Who/Where is the best place to purchase a good quality heat press?

Im planning on doing all sizes of tees from kids to XXX Tall tees... so I need a good size platform.. 

Any referrals on where to buy one? (and transfer supplies ofcourse)

For all the pros here... Which one do you use? Which brands are good/bad etc?


Thank you, all responses are appreciated!!


----------



## MotoskinGraphix (Apr 28, 2006)

neversatisfied said:


> *Wheres the best place to buy a heat press?*
> Hi! I want to buy a heat press and get it up and running in time for the holidays and I need some Expert Advice!!
> 
> Who/Where is the best place to purchase a good quality heat press?
> ...


You can buy great presses from this forums sponsers.


----------



## Rodney (Nov 3, 2004)

neversatisfied said:


> Who/Where is the best place to purchase a good quality heat press?
> 
> Any referrals on where to buy one? (and transfer supplies ofcourse)


Check out this page of our site for a listing of places to buy heat press and transfer supplies from:
http://www.t-shirtforums.com/view_sponsoroffers.htm



> For all the pros here... Which one do you use? Which brands are good/bad etc?


Here's some other threads that should help:

Good professional press:
http://www.t-shirtforums.com/showthread.php?t=5838

Which Heat Press Brand to Choose:
http://www.t-shirtforums.com/showthread.php?t=5872

Start up heat press equipment:
http://www.t-shirtforums.com/showthread.php?t=5475


----------



## jesoph (May 11, 2009)

heat press machine is to transfer pictures logos to tshirt metal board. there is a lot manufacturer specializing in heat press machines


----------



## merchguy (Jun 10, 2009)

you can try ebay... dont know if it will be good but im sure it will be cheap lol


----------



## Parl (Nov 9, 2007)

merchguy said:


> you can try ebay... dont know if it will be good but im sure it will be cheap lol


Sometimes, there's some great heat presses on there. It's best to look out for ones with some branding, especially if you can match the press they're listing with one from a proper website, then you know how much it's worth, how good it is, and how much you should go up to when bidding for it.

If you're going to get one with no brand from China or somewhere, it's got to be new, because you don't know how long it's going to last. A good, solid heat press, they can last for a decade and beyond, so second hand one isn't an issue at all really.

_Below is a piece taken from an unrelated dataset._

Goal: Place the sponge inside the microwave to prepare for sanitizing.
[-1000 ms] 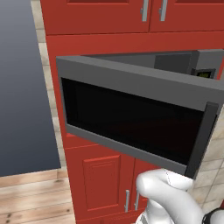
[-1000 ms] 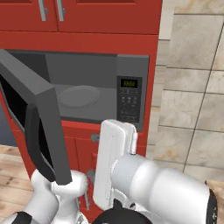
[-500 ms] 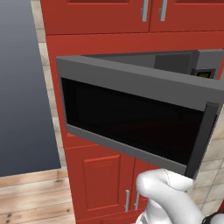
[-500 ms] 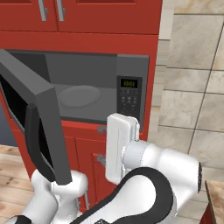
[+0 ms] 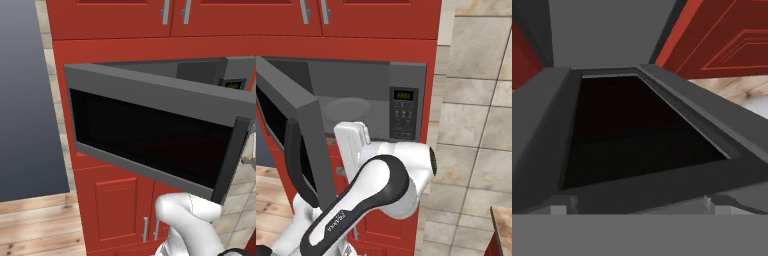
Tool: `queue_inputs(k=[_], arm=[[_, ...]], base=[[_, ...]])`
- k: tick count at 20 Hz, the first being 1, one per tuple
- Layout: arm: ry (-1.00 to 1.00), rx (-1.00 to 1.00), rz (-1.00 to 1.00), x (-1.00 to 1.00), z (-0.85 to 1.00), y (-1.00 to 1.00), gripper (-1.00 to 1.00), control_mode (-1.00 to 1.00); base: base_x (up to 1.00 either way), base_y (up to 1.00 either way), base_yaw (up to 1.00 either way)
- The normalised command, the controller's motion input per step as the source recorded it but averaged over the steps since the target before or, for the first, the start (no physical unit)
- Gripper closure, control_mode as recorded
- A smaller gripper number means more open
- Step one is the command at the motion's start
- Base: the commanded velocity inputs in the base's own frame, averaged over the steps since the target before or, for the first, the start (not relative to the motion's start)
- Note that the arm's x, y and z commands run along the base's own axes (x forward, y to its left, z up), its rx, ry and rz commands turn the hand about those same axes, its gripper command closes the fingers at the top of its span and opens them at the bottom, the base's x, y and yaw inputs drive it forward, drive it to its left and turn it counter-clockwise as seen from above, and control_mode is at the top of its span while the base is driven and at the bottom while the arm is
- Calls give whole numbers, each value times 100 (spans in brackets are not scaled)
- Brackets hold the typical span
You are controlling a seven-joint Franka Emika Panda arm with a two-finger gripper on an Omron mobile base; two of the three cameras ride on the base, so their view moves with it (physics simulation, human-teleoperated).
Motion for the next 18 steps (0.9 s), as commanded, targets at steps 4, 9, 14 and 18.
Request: queue_inputs(k=[4, 9, 14, 18], arm=[[0, 0, 16, 39, 0, 69, -100, -100], [0, 1, 11, 4, -1, 56, -100, -100], [-1, 0, 13, -73, -4, 99, -100, -100], [-2, -5, 0, -76, -6, 100, -100, -100]], base=[[0, 0, 0], [0, 0, 0], [0, 0, 0], [0, 0, 0]])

So neversatisfied, it's at least worth a look on eBay for heat presses. I got mine from their, but there's no always good ones up there.

Edit: Actually, here you go... Just ran an eBay search for heat presses... http://business.shop.ebay.co.uk/ite...catZ57065QQ_ssovZ1QQ_trksidZp3286Q2ec0Q2em282


----------



## Artsplace-CBR (Feb 22, 2007)

I like www.proworldinc.com
Art


----------



## katkool (Jul 19, 2009)

merchguy said:


> you can try ebay... dont know if it will be good but im sure it will be cheap lol


BE CAREFUL ON EBAY!!!! There is a company working under several different names and accounts - but same company. Its a Chinese company selling 15 x 15 heat presses for about $200. They have auctions (one a day per model press). They are out of California, sometimes called ephotodiscounts, or e-scales, or scalediscounters, or powerheatpress.com

I bought a press from them... Immediately reported issues - areas that the press did not work well. They gave me a small refund... Then 35 days later it caught fire!!!!!

The company tried to say that I may have had the machine on too hot... I explained that I should have been able to set it to the highest setting if I had wanted to and the damn thing should still not catch fire!!! -- BTW I didn't run it high at all and only used it about 20 times.

Anyway... After threatening them with a Federal safety investigation they agreed to refund my money but I had to pay for the $50 shipping to send the machine back....

Still waiting for my money...

My advice: Get a US machine with a good warrantee!!!!!


----------



## EnMartian (Feb 14, 2008)

Our parent company has several Geo. Knight heat presses. They've been good, trouble free presses. We have both swing-away and clamshell models and they get a lot of use. 

(As a disclaimer, we are also a rep for the company through our EnMart branch. )


----------



## dalexa14 (Jun 8, 2010)

EnMartian said:


> Our parent company has several Geo. Knight heat presses. They've been good, trouble free presses. We have both swing-away and clamshell models and they get a lot of use.
> 
> (As a disclaimer, we are also a rep for the company through our EnMart branch. )


I have an older Geo Knight DK20S with 2 extra boards I'm trying to sell. Any suggestions on the best way to do that?


----------